## Required work
Only the lines below between the ones containing "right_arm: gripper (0" and "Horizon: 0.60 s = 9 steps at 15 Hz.", inclusive, are to be reproduced, each exactly as it stands.

___ Input for this task

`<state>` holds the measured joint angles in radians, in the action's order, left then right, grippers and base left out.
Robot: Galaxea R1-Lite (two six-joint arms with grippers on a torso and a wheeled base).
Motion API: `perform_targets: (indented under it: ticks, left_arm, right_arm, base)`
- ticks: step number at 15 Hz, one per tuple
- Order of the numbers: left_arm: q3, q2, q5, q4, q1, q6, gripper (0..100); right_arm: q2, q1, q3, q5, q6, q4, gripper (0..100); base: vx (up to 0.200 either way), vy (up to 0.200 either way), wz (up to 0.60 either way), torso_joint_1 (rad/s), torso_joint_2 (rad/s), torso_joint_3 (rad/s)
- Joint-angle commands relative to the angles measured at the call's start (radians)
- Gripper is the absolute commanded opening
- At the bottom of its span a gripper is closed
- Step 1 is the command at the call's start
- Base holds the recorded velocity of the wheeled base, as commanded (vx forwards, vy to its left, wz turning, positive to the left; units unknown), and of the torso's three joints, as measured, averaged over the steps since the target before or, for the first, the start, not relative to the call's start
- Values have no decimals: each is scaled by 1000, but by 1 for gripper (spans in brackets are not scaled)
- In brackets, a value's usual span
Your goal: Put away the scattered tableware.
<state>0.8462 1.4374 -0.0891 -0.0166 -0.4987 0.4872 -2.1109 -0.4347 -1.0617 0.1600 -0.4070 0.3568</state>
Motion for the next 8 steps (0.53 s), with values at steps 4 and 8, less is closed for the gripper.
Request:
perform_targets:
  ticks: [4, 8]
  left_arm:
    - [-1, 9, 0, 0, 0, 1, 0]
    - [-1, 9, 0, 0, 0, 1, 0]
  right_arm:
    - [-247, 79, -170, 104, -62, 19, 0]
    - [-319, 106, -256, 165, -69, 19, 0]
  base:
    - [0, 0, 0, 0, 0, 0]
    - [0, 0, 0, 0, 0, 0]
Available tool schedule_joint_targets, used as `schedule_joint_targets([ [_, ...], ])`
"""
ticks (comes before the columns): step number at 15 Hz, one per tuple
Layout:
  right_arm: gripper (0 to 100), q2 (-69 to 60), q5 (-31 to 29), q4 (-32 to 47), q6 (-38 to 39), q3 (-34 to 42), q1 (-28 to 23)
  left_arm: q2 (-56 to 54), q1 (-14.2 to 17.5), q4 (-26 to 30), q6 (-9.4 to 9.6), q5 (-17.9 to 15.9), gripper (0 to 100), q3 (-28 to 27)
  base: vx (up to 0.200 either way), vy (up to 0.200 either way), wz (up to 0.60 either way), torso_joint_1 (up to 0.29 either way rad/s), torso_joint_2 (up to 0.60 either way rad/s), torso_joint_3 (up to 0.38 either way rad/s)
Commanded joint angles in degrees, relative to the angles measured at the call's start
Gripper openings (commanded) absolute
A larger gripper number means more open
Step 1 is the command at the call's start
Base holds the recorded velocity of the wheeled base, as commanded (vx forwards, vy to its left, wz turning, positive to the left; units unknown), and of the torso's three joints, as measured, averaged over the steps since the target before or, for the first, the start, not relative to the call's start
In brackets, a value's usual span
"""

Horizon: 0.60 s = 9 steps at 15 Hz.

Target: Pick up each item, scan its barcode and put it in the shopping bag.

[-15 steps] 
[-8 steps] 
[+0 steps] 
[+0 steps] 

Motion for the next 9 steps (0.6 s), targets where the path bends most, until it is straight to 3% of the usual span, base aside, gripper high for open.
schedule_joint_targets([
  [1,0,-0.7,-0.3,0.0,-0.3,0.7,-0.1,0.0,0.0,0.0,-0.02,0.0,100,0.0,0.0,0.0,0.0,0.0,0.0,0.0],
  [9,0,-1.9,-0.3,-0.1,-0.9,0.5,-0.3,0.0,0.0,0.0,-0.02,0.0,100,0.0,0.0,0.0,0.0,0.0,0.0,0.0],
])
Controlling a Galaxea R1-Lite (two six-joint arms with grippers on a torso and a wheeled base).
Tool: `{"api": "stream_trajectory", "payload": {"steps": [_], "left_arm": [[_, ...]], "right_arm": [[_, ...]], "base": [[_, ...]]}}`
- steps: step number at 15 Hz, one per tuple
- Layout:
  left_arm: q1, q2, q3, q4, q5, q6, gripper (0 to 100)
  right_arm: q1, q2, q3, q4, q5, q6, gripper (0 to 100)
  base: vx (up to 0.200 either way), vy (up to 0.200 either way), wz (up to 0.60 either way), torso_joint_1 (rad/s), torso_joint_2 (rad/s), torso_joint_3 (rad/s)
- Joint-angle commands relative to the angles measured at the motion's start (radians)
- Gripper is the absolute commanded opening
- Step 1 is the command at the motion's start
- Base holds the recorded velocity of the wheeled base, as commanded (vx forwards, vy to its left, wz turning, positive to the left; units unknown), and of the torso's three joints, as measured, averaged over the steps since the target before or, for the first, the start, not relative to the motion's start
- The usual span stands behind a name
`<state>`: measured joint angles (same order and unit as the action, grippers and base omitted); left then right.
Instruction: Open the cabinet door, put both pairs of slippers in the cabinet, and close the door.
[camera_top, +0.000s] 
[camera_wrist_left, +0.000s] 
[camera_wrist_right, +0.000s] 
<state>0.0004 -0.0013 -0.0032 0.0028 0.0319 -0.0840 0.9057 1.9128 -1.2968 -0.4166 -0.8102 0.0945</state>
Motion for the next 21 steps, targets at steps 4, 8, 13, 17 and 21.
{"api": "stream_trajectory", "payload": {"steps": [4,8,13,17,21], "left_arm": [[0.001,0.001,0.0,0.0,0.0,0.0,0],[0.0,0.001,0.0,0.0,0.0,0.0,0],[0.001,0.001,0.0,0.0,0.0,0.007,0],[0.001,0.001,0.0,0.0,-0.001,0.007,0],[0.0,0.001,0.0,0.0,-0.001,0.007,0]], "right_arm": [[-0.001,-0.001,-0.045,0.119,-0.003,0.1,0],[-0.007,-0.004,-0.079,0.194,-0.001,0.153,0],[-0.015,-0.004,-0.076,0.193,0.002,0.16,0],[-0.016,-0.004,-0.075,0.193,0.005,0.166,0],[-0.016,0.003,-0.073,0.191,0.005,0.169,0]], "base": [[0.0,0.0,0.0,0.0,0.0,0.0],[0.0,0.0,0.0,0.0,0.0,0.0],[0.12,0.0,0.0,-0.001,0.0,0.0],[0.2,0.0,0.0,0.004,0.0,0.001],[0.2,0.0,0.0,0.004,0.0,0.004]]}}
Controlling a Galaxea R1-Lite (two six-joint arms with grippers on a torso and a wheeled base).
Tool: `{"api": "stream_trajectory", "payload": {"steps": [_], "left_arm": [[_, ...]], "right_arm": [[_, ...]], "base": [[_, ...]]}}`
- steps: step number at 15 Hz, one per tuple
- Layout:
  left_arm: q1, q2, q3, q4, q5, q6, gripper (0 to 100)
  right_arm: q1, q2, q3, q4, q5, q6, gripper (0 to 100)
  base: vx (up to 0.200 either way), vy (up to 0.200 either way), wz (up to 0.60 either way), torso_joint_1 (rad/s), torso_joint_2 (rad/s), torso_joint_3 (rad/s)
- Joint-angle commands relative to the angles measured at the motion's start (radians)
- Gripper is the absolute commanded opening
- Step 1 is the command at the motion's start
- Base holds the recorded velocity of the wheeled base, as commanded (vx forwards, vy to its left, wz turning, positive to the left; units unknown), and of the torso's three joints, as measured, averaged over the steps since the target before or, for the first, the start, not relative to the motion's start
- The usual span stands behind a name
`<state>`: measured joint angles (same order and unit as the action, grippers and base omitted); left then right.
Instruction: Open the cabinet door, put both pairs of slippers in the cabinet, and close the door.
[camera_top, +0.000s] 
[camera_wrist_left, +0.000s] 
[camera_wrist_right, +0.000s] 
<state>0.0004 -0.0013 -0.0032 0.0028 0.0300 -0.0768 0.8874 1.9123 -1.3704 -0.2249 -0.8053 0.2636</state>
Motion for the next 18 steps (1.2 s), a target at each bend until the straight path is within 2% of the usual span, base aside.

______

## Worked solution
  right_arm: gripper (0 to 100), q2 (-69 to 60), q5 (-31 to 29), q4 (-32 to 47), q6 (-38 to 39), q3 (-34 to 42), q1 (-28 to 23)
  left_arm: q2 (-56 to 54), q1 (-14.2 to 17.5), q4 (-26 to 30), q6 (-9.4 to 9.6), q5 (-17.9 to 15.9), gripper (0 to 100), q3 (-28 to 27)
  base: vx (up to 0.200 either way), vy (up to 0.200 either way), wz (up to 0.60 either way), torso_joint_1 (up to 0.29 either way rad/s), torso_joint_2 (up to 0.60 either way rad/s), torso_joint_3 (up to 0.38 either way rad/s)
Commanded joint angles in degrees, relative to the angles measured at the call's start
Gripper openings (commanded) absolute
A larger gripper number means more open
Step 1 is the command at the call's start
Base holds the recorded velocity of the wheeled base, as commanded (vx forwards, vy to its left, wz turning, positive to the left; units unknown), and of the torso's three joints, as measured, averaged over the steps since the target before or, for the first, the start, not relative to the call's start
In brackets, a value's usual span
"""

Horizon: 0.60 s = 9 steps at 15 Hz.

This exercise requires no further answer.